Exercise
Find the line below with "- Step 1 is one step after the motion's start" and the line with "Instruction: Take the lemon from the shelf". Output them and the lines between, exactly, but not the pictures.

Data excerpt
● ● ● ● ●

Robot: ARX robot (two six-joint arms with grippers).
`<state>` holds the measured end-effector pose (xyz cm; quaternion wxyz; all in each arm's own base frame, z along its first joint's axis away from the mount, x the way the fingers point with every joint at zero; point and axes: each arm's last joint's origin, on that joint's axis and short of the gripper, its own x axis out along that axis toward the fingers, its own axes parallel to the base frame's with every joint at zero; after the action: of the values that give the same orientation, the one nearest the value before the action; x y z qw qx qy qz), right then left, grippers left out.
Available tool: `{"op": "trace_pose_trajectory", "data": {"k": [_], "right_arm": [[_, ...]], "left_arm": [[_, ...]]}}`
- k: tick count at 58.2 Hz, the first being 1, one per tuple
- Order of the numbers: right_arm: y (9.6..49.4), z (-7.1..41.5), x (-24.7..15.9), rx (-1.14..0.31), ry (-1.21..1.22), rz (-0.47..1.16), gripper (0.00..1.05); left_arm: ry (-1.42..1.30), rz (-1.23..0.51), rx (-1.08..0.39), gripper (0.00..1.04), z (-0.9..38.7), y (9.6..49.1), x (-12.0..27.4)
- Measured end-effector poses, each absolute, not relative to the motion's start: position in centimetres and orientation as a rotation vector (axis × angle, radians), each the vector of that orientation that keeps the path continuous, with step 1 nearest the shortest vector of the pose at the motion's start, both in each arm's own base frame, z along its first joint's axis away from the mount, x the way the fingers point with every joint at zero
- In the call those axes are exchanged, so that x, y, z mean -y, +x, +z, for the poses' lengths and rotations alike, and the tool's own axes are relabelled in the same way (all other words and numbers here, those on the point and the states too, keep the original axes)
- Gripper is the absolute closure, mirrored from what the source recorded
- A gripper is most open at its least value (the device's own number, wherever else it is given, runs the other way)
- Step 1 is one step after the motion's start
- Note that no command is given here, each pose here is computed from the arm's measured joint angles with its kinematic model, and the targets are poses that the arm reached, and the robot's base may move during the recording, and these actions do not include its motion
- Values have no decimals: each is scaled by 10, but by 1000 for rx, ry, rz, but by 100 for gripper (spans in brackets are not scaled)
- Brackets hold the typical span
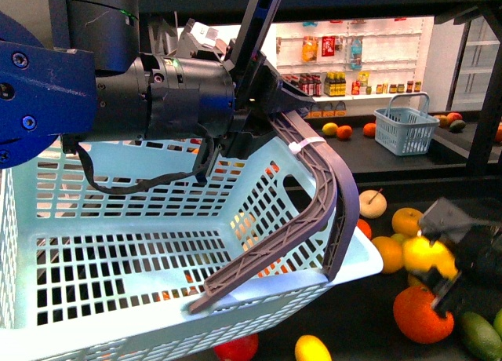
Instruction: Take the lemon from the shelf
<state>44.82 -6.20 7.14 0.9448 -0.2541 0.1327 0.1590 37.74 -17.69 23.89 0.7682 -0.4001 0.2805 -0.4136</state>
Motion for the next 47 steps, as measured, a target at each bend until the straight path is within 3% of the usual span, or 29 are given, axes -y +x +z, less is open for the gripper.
{"op": "trace_pose_trajectory", "data": {"k": [9,20,47], "right_arm": [[446,135,52,-146,-427,328,40],[432,178,21,-87,-315,416,41],[396,176,-63,-142,-207,639,41]], "left_arm": [[-868,-897,-608,96,239,377,177],[-868,-897,-609,96,239,377,177],[-868,-897,-609,96,239,377,177]]}}
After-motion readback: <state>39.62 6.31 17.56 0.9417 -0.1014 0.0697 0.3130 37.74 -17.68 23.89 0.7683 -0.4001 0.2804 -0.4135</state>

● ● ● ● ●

Answer to the exercise
- Step 1 is one step after the motion's start
- Note that no command is given here, each pose here is computed from the arm's measured joint angles with its kinematic model, and the targets are poses that the arm reached, and the robot's base may move during the recording, and these actions do not include its motion
- Values have no decimals: each is scaled by 10, but by 1000 for rx, ry, rz, but by 100 for gripper (spans in brackets are not scaled)
- Brackets hold the typical span
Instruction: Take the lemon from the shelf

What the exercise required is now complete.